En raison de son style narratif autobiographique, le texte n'a pas de résumé, avec des titres qui nomment ses parties et ses chapitres. L'auteur choisit donc de mener le récit dans un flux continu, interrompu seulement par certaines divisions thématiques marquées par des chiffres : le livre comporte alors 5 parties, indiquées par des chiffres romains, dont les subdivisions en chapitres sont indiquées par des chiffres arabes, et toujours un épilogue.

La première partie présente notamment la figure du père, son enfance et sa mort, sa vie de travailleur, sa vie de mari et de père, son appartenance politique au parti communiste et les épreuves de sa vie qui ont façonné la dureté de ses gestes. et les manières d'être.

Dans la deuxième partie, Eribon se consacre principalement à décrire la vie privée et sociale de sa mère : fille d'une mère célibataire, abandonnée en bas âge par sa mère, empêchée de poursuivre ses études, harcelée au travail et malheureuse dans son mariage.

La troisième examine la relation de l'auteur avec la politique qui a caractérisé sa jeunesse, en particulier son adhésion aux idées communistes, et les raisons pour lesquelles la migration des votes des partis de gauche vers un parti d'extrême droite s'est produite avec les membres de sa famille. Ce qui marque douloureusement ce passage, c'est le constat d'Eribon selon lequel il fut un temps où l'AUTRE des ouvriers français c'était les capitalistes, et maintenant ce sont les immigrés, et c'est pourquoi ils ont commencé à voter pour la droite

Le quatrième est consacré au parcours scolaire de l'auteur, à la manière dont, par lui, il a échappé à son destin toujours déterminé et à la détérioration de cette école qui, jusqu'alors, avait pu émanciper certains membres des classes populaires, n'a plus la même valeur qu'avant.

La cinquième partie, à son tour, réfléchit sur son histoire en tant que garçon gay né dans une ville de campagne et sa relation avec la honte sexuelle et le processus par lequel il a assumé sa condition, les souffrances et les défis de ce processus.

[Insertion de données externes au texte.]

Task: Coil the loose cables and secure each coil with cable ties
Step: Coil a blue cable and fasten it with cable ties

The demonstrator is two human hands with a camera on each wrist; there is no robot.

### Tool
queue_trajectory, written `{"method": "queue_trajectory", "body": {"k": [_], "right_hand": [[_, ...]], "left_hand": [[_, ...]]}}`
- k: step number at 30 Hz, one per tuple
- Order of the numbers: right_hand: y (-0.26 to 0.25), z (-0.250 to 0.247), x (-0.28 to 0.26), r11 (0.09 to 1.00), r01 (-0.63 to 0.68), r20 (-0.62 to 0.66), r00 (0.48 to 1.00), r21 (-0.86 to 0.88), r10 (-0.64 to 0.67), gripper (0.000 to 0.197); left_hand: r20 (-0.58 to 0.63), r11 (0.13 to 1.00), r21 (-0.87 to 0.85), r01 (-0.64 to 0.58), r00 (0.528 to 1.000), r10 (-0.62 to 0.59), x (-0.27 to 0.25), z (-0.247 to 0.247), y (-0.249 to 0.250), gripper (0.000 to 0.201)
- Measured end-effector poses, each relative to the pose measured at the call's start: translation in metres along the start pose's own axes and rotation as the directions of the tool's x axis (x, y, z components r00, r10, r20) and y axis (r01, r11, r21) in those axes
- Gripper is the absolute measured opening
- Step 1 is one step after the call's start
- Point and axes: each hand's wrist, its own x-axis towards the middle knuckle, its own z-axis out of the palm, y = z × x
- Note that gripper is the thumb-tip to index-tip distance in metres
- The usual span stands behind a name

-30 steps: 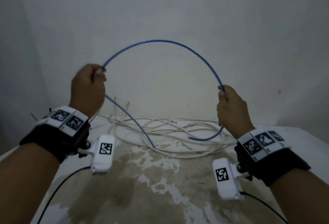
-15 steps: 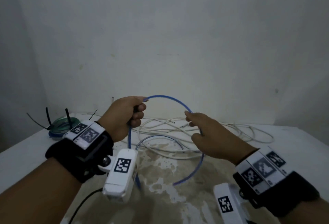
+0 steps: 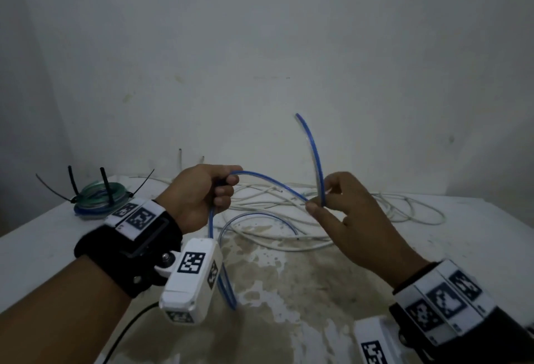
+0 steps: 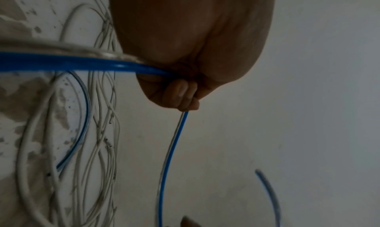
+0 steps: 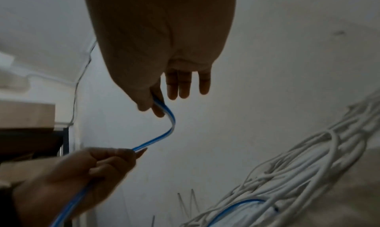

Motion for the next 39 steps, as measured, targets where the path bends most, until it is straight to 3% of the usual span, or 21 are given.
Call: {"method": "queue_trajectory", "body": {"k": [4,6,11,14,18,22,25,28,31,35,39], "right_hand": [[-0.018,0.001,0.005,0.953,-0.173,-0.019,0.983,0.249,0.184,0.016],[-0.030,0.002,0.007,0.930,-0.179,0.009,0.982,0.321,0.186,0.014],[-0.035,0.008,0.010,0.993,-0.032,-0.007,0.999,0.117,0.033,0.040],[-0.027,0.006,0.013,0.975,-0.096,-0.049,0.993,0.200,0.108,0.027],[-0.026,-0.001,0.014,0.899,-0.274,0.035,0.959,0.342,0.280,0.022],[-0.027,-0.003,0.011,0.942,-0.210,0.000,0.976,0.262,0.217,0.028],[-0.027,-0.001,0.011,0.890,-0.287,0.062,0.957,0.353,0.284,0.028],[-0.030,0.001,0.012,0.841,-0.346,0.126,0.938,0.416,0.324,0.022],[-0.034,0.001,0.014,0.842,-0.332,0.107,0.942,0.426,0.318,0.022],[-0.034,0.006,0.015,0.678,-0.453,0.168,0.880,0.579,0.444,0.025],[-0.037,0.013,0.015,0.579,-0.507,0.189,0.832,0.638,0.521,0.034]], "left_hand": [[0.006,1.000,0.000,-0.026,1.000,0.026,-0.001,0.013,-0.008,0.020],[0.014,1.000,0.005,-0.015,1.000,0.015,0.000,0.019,-0.009,0.018],[0.050,0.998,0.065,-0.013,0.999,0.010,0.001,0.028,-0.013,0.018],[0.076,0.993,0.121,0.011,0.997,-0.020,0.002,0.027,-0.018,0.022],[0.083,0.992,0.076,0.101,0.991,-0.107,0.002,0.023,-0.023,0.021],[0.098,0.971,0.034,0.235,0.967,-0.237,0.000,0.025,-0.022,0.021],[0.137,0.964,-0.056,0.261,0.958,-0.252,-0.001,0.027,-0.015,0.022],[0.134,0.979,-0.048,0.199,0.972,-0.191,-0.002,0.029,-0.008,0.020],[0.093,0.998,0.044,0.042,0.995,-0.046,-0.006,0.038,-0.008,0.018],[0.095,0.972,0.151,-0.179,0.982,0.166,-0.015,0.056,-0.014,0.020],[0.177,0.926,0.269,-0.266,0.958,0.224,-0.022,0.062,-0.023,0.023]]}}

Dans l'épilogue, enfin, avec la même sensibilité qui parcourt tout le livre, Eribon présente une belle réflexion sur sa trajectoire de fils d'ouvriers qui devient journaliste, auteur connu et reconnu et professeur de philosophie, à travers un évocation et interprétation constantes des questions fondamentales de la sociologie, de la philosophie et de l'histoire contemporaines sur le genre et la sexualité, sur les classes et les luttes sociales et sur les logiques de reproduction et de distinction qui constituent et règlent nos vies en société.

Voici un livre qui nous enseigne qu'il existe beaucoup plus de relations entre les luttes sociales et les conflits autour de la sexualité que certaines de nos vaines philosophies pourraient le supposer. De par l'émotion que nous ressentons à sa lecture, de par notre origine sociale en commun avec celle d'Eribon et les tabous autour de la sexualité qui pesaient aussi sur nos familles, nous avouons que c'est un ouvrage que nous aurions aimé faire traduire.

* Possenti syrien est professeur à Unicamp et auteur, entre autres, de Discours, style et subjectivité (Martins Fontès).

* Curcino de Luzmara est professeur à l'UFSCar et organisateur de Les (in)subordinations contemporaines : consensus et résistance dans les discours (EdUFSCar).

*Carlos Piovezani est professeur à l'UFSCar et auteur de La voix du peuple : une longue histoire de discrimination (Voix).

 

Référence


Didier Éribon. Retour à Reims. Belo Horizonte, Ayiné, 2020.